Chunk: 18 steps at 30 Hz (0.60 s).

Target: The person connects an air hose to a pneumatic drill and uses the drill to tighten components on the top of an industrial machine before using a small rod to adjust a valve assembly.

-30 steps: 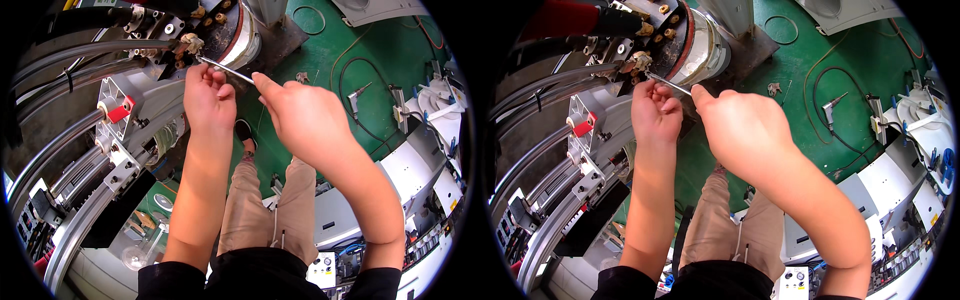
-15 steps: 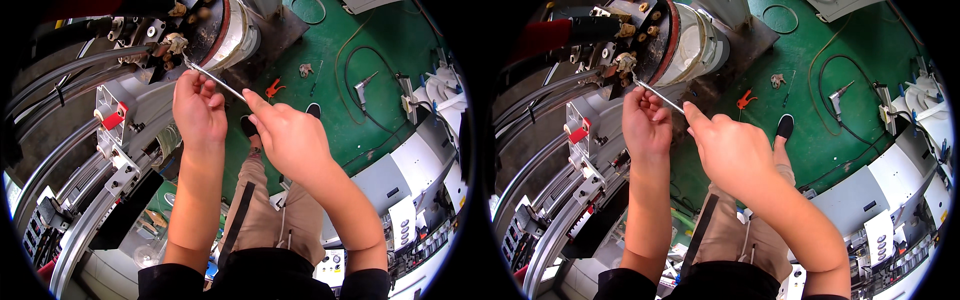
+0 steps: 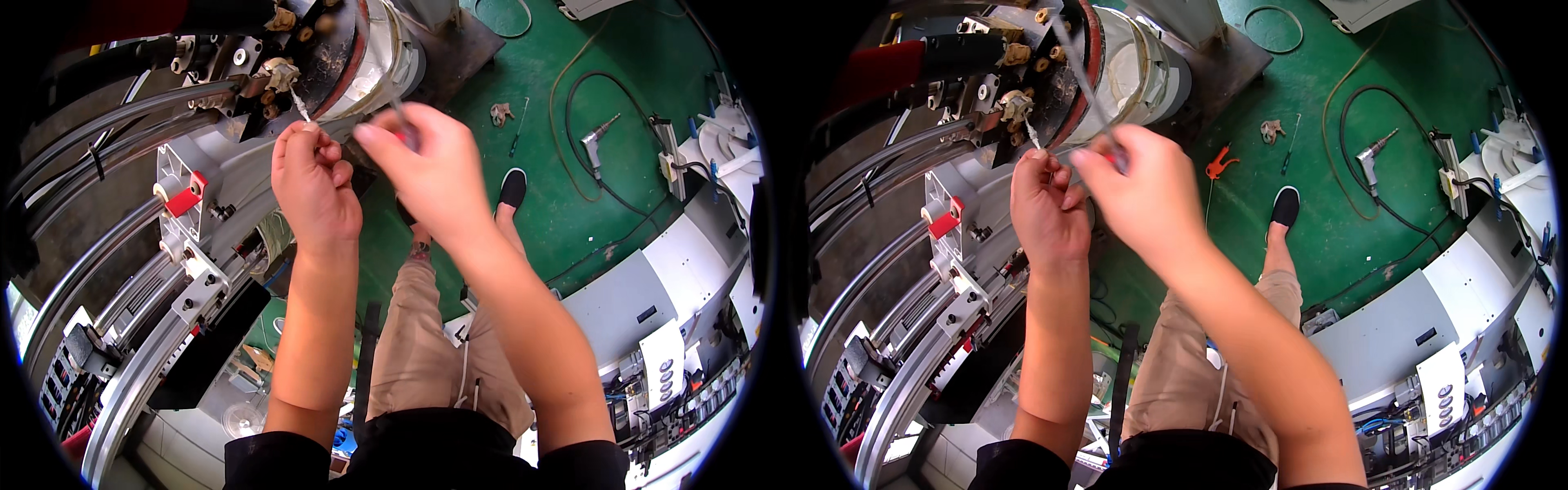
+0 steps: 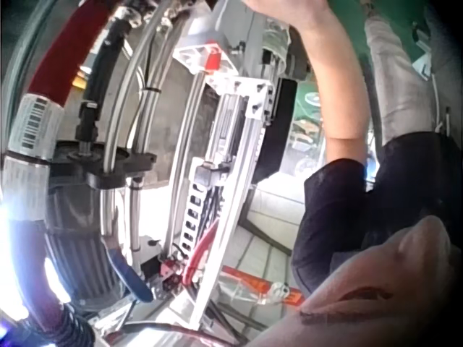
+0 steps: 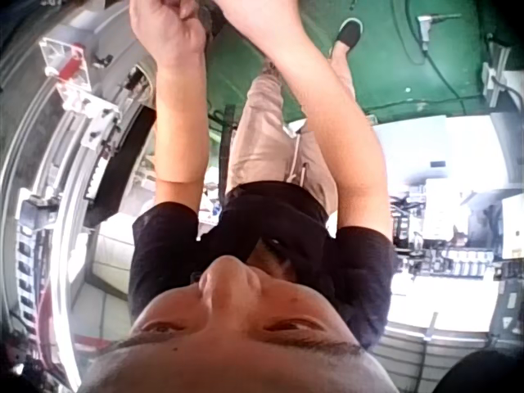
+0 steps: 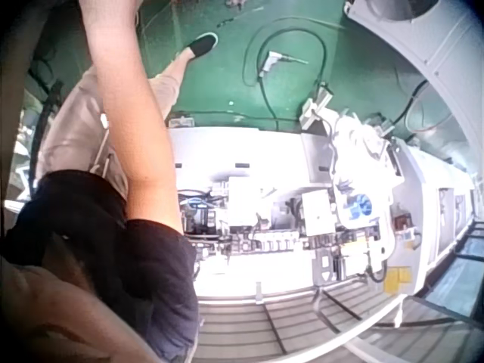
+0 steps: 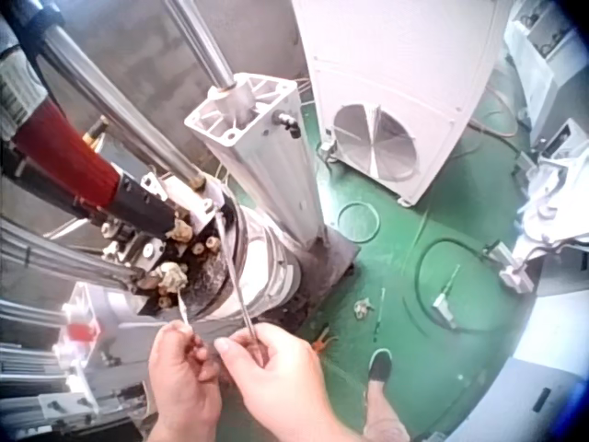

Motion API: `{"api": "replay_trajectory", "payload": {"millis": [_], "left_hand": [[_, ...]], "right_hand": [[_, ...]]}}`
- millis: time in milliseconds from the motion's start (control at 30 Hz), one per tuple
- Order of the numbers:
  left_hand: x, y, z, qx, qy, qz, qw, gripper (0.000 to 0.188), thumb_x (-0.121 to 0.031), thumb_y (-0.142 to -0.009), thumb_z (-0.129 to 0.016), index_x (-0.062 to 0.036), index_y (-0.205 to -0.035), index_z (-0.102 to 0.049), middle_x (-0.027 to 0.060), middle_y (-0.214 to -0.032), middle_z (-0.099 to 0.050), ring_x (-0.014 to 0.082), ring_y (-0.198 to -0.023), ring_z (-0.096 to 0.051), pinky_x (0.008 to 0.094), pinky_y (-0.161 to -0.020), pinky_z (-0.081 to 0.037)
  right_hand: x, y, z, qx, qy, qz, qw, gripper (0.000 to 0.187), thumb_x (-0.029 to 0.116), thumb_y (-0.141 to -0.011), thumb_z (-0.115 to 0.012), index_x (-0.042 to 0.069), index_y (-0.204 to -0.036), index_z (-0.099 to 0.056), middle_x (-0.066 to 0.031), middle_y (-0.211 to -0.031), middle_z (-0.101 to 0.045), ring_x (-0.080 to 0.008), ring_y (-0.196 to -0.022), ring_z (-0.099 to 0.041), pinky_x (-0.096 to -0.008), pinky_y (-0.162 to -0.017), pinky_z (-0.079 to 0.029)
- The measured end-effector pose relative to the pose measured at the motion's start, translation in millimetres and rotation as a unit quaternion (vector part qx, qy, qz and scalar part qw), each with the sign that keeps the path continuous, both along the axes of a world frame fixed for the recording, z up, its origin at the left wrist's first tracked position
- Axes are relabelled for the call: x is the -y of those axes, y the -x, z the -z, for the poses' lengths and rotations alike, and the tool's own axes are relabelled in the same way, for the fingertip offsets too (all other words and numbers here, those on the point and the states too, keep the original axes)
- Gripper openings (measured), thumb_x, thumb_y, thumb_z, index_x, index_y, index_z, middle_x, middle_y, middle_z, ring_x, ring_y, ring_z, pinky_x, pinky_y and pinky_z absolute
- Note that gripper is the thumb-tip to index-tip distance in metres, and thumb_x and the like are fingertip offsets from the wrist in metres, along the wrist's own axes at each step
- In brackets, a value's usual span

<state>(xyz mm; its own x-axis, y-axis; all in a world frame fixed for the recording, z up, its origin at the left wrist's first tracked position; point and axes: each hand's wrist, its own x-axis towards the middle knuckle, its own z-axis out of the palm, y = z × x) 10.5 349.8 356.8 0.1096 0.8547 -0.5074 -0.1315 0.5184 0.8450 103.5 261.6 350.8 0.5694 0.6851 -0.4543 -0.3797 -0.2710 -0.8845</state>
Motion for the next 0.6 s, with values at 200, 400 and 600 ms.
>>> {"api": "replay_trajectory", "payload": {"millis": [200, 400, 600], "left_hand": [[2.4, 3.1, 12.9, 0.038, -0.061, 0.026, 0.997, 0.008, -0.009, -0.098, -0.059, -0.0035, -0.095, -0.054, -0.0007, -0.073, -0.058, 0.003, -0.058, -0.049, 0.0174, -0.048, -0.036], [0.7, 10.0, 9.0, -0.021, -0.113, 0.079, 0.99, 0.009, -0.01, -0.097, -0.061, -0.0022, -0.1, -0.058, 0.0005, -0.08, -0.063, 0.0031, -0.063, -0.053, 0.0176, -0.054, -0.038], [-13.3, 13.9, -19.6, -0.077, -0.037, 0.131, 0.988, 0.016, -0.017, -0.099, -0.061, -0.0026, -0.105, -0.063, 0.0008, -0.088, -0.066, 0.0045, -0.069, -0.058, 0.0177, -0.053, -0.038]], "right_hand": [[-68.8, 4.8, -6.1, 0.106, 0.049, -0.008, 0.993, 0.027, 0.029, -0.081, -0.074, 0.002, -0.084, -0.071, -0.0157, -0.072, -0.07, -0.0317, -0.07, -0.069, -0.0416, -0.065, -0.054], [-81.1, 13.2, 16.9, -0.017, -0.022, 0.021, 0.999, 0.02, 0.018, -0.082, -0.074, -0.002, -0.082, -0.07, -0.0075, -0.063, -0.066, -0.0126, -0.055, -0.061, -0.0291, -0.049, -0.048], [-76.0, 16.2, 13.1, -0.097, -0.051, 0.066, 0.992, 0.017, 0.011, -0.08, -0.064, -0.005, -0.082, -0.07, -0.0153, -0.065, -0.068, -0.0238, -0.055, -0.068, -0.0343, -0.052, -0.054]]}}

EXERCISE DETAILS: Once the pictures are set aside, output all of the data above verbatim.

SOLUTION:
Chunk: 18 steps at 30 Hz (0.60 s).

Target: The person connects an air hose to a pneumatic drill and uses the drill to tighten components on the top of an industrial machine before using a small rod to adjust a valve assembly.

-30 steps: 
-15 steps: 
+0 steps: 
+0 steps: 
+0 steps: 
+0 steps: 
+0 steps: 

Motion API: `{"api": "replay_trajectory", "payload": {"millis": [_], "left_hand": [[_, ...]], "right_hand": [[_, ...]]}}`
- millis: time in milliseconds from the motion's start (control at 30 Hz), one per tuple
- Order of the numbers:
  left_hand: x, y, z, qx, qy, qz, qw, gripper (0.000 to 0.188), thumb_x (-0.121 to 0.031), thumb_y (-0.142 to -0.009), thumb_z (-0.129 to 0.016), index_x (-0.062 to 0.036), index_y (-0.205 to -0.035), index_z (-0.102 to 0.049), middle_x (-0.027 to 0.060), middle_y (-0.214 to -0.032), middle_z (-0.099 to 0.050), ring_x (-0.014 to 0.082), ring_y (-0.198 to -0.023), ring_z (-0.096 to 0.051), pinky_x (0.008 to 0.094), pinky_y (-0.161 to -0.020), pinky_z (-0.081 to 0.037)
  right_hand: x, y, z, qx, qy, qz, qw, gripper (0.000 to 0.187), thumb_x (-0.029 to 0.116), thumb_y (-0.141 to -0.011), thumb_z (-0.115 to 0.012), index_x (-0.042 to 0.069), index_y (-0.204 to -0.036), index_z (-0.099 to 0.056), middle_x (-0.066 to 0.031), middle_y (-0.211 to -0.031), middle_z (-0.101 to 0.045), ring_x (-0.080 to 0.008), ring_y (-0.196 to -0.022), ring_z (-0.099 to 0.041), pinky_x (-0.096 to -0.008), pinky_y (-0.162 to -0.017), pinky_z (-0.079 to 0.029)
- The measured end-effector pose relative to the pose measured at the motion's start, translation in millimetres and rotation as a unit quaternion (vector part qx, qy, qz and scalar part qw), each with the sign that keeps the path continuous, both along the axes of a world frame fixed for the recording, z up, its origin at the left wrist's first tracked position
- Axes are relabelled for the call: x is the -y of those axes, y the -x, z the -z, for the poses' lengths and rotations alike, and the tool's own axes are relabelled in the same way, for the fingertip offsets too (all other words and numbers here, those on the point and the states too, keep the original axes)
- Gripper openings (measured), thumb_x, thumb_y, thumb_z, index_x, index_y, index_z, middle_x, middle_y, middle_z, ring_x, ring_y, ring_z, pinky_x, pinky_y and pinky_z absolute
- Note that gripper is the thumb-tip to index-tip distance in metres, and thumb_x and the like are fingertip offsets from the wrist in metres, along the wrist's own axes at each step
- In brackets, a value's usual span

<state>(xyz mm; its own x-axis, y-axis; all in a world frame fixed for the recording, z up, its origin at the left wrist's first tracked position; point and axes: each hand's wrist, its own x-axis towards the middle knuckle, its own z-axis out of the palm, y = z × x) 10.5 349.8 356.8 0.1096 0.8547 -0.5074 -0.1315 0.5184 0.8450 103.5 261.6 350.8 0.5694 0.6851 -0.4543 -0.3797 -0.2710 -0.8845</state>
Motion for the next 0.6 s, with values at 200, 400 and 600 ms.
>>> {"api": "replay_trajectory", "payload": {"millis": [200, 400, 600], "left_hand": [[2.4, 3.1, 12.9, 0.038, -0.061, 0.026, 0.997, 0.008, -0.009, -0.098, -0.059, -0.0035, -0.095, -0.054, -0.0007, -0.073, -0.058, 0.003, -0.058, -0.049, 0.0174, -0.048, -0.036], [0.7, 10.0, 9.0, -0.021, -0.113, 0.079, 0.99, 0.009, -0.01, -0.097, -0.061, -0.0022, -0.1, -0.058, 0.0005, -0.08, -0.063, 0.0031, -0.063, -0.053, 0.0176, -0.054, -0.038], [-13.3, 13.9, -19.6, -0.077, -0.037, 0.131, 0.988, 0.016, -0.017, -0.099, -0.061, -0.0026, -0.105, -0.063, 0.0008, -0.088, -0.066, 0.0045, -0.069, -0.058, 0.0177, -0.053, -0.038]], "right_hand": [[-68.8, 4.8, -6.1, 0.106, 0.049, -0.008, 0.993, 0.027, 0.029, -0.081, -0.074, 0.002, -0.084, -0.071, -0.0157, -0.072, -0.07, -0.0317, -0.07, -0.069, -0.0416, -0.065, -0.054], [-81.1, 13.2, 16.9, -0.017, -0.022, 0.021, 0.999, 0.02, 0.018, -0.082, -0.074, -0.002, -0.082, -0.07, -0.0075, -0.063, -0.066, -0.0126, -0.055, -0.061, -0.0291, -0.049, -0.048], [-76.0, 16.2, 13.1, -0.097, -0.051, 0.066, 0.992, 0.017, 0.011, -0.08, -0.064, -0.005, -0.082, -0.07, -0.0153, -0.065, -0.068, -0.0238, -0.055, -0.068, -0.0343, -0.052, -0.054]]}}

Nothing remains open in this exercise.